Assignment:
State the number of lines in the records that contain "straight", with no other words.

Data for this task:
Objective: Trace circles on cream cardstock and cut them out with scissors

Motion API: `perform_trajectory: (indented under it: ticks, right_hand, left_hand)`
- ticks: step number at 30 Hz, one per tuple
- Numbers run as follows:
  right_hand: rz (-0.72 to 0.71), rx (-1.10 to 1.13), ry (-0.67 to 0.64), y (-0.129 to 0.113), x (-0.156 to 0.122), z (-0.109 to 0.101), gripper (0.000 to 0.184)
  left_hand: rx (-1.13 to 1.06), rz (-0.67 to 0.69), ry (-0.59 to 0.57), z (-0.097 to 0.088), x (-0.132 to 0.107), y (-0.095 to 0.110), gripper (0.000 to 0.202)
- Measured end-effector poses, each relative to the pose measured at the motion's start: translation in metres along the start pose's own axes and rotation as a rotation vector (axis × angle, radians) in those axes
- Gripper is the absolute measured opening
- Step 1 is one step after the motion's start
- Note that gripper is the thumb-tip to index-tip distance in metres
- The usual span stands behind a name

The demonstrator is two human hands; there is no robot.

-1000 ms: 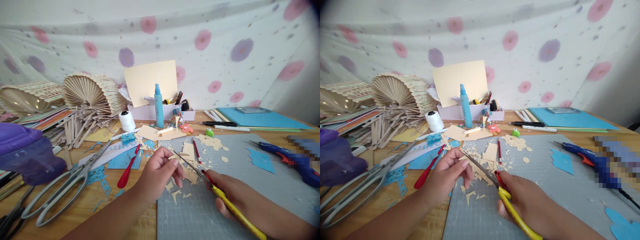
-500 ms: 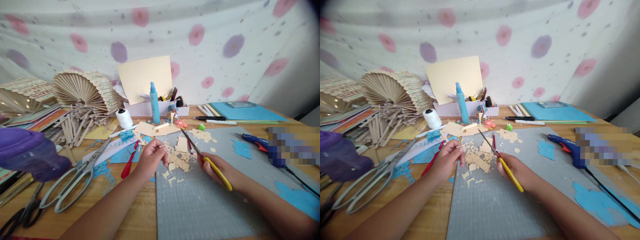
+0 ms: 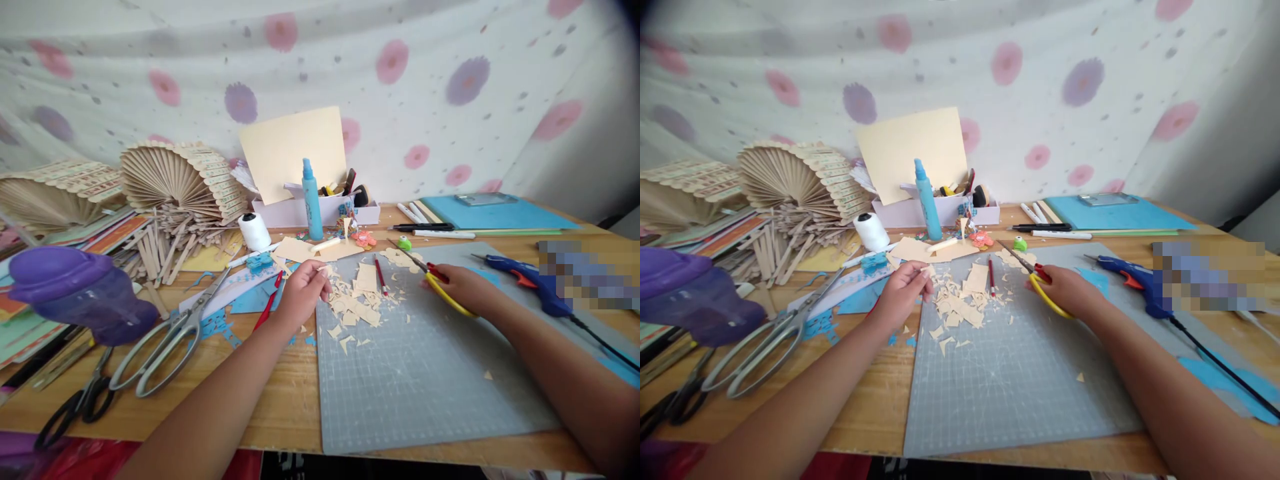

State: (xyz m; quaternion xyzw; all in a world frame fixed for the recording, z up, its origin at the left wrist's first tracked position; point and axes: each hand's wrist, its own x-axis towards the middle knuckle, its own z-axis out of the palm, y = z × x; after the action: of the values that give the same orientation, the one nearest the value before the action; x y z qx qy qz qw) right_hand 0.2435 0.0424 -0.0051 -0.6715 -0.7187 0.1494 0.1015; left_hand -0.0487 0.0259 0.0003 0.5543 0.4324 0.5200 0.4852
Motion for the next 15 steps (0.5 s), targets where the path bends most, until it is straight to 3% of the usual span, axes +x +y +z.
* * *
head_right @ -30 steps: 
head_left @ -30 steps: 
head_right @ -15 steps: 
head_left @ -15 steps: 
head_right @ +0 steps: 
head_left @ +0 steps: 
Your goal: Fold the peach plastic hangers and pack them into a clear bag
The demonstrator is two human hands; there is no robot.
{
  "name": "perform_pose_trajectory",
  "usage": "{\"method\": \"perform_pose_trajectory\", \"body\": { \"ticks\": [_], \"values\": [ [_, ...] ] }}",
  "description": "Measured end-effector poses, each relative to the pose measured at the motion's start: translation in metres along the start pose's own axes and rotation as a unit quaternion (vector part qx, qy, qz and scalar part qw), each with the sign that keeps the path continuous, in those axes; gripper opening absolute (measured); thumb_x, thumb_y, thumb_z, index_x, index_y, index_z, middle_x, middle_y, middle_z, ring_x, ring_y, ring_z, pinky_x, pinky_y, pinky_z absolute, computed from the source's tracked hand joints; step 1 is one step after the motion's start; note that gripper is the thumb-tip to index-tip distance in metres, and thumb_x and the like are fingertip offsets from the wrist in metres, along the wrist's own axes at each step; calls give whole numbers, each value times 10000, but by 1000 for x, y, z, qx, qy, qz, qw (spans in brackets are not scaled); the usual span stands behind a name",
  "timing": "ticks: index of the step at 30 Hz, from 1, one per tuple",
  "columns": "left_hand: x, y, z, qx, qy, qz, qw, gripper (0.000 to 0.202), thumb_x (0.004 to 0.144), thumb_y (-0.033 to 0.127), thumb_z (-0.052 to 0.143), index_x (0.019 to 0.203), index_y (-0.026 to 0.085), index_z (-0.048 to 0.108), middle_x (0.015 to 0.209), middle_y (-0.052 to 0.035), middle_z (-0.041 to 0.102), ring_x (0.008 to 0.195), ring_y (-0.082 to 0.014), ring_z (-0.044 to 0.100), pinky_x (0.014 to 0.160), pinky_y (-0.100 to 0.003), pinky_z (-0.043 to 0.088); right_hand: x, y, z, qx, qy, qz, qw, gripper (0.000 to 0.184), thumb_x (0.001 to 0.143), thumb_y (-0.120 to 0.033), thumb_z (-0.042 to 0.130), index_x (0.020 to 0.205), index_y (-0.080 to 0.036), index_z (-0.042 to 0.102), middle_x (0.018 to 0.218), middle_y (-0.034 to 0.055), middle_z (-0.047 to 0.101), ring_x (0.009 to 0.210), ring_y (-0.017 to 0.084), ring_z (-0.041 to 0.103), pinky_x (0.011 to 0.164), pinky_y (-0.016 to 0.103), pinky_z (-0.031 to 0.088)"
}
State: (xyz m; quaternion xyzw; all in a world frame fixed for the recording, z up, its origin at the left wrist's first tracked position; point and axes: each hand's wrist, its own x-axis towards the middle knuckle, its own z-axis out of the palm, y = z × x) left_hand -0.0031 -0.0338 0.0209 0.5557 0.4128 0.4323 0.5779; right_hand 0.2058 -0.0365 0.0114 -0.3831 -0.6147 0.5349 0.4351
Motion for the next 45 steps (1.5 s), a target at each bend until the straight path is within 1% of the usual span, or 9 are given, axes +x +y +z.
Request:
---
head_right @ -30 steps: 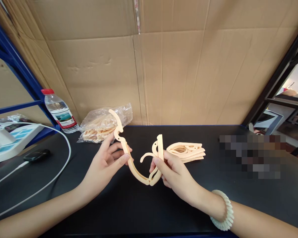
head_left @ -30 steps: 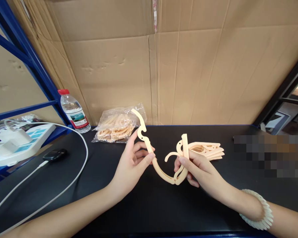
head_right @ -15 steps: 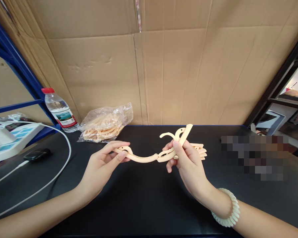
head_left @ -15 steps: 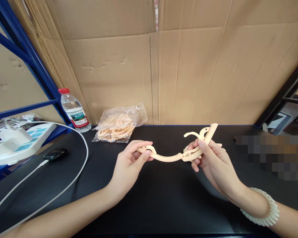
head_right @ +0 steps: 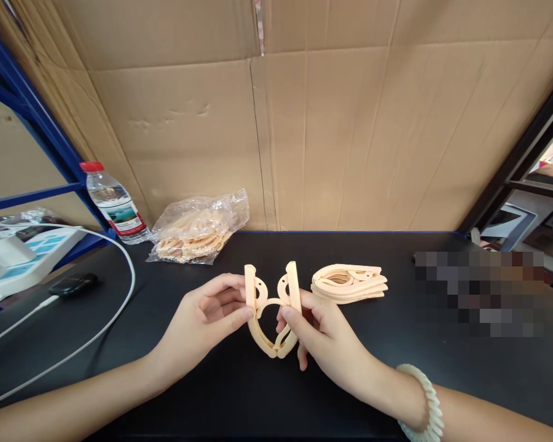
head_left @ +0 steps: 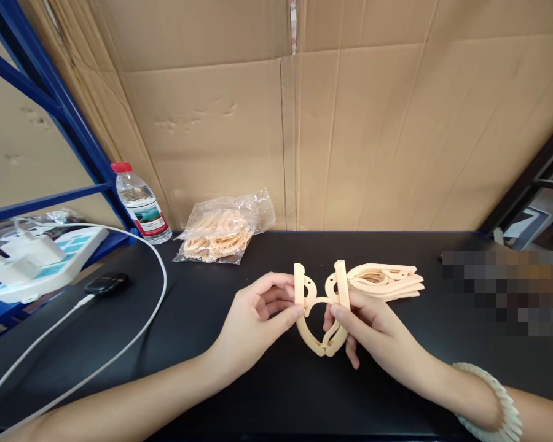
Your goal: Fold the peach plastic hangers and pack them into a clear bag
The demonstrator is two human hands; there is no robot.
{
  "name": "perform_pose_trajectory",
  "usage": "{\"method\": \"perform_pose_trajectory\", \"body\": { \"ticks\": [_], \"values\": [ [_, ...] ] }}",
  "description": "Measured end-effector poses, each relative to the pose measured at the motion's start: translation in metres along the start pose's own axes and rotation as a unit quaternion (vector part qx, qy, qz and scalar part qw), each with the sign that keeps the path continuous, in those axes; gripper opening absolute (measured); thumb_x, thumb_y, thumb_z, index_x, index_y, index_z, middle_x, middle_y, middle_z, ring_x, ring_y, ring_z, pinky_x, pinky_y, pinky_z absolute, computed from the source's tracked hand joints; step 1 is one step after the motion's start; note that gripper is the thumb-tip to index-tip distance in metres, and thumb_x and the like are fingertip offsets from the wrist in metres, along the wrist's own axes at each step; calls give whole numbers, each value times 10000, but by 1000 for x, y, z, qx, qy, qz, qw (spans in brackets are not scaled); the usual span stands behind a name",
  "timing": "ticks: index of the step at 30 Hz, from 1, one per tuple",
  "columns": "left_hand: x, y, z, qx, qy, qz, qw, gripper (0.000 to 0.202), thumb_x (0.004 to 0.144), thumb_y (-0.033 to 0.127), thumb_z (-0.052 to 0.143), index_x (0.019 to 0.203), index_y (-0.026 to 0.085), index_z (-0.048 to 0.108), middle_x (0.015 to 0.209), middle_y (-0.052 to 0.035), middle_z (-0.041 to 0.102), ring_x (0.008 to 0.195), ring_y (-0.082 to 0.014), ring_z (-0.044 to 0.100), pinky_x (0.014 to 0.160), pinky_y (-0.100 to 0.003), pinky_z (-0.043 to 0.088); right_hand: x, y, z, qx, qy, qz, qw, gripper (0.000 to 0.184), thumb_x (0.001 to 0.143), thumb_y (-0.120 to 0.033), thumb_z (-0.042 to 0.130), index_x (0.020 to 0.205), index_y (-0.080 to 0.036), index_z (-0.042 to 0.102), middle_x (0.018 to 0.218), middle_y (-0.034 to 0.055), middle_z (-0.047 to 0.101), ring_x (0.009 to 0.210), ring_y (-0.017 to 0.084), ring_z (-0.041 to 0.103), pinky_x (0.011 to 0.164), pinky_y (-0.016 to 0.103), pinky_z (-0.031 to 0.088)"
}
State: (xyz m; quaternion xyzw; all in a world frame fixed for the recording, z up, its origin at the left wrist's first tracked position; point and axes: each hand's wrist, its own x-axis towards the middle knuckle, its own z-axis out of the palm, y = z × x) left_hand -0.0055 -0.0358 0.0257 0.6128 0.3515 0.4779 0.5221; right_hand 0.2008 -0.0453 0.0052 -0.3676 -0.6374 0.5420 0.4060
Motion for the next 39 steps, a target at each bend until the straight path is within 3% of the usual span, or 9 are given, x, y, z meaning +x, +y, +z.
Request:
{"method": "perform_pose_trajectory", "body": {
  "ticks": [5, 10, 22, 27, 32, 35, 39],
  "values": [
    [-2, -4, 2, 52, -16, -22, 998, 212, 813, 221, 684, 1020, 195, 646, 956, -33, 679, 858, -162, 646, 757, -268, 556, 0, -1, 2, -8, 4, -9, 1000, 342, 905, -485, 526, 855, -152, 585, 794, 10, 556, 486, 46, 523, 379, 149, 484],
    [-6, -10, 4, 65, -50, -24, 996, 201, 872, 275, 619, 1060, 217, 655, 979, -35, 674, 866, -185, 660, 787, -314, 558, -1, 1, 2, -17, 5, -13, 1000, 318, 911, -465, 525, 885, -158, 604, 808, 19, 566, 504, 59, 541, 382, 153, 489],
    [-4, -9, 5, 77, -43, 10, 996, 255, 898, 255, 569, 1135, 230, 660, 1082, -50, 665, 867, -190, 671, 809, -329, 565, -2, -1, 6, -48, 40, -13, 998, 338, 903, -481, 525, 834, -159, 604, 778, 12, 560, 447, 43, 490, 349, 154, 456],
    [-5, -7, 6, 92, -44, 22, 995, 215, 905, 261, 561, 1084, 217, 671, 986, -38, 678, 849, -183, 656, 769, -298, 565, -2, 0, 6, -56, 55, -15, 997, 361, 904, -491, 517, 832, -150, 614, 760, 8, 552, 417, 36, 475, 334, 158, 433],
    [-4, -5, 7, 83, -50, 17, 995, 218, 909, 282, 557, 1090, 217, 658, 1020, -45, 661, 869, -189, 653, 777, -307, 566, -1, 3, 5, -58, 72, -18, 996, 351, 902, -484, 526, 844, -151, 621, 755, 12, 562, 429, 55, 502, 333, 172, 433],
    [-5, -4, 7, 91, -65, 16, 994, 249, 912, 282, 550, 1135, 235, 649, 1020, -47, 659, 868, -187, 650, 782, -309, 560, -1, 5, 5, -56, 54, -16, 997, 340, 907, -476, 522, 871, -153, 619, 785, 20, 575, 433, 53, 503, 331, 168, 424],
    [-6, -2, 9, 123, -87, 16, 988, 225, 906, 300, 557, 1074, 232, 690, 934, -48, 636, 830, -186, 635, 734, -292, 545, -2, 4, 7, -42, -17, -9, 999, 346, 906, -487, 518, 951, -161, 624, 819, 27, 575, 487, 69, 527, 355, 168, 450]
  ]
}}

Expected answer:
3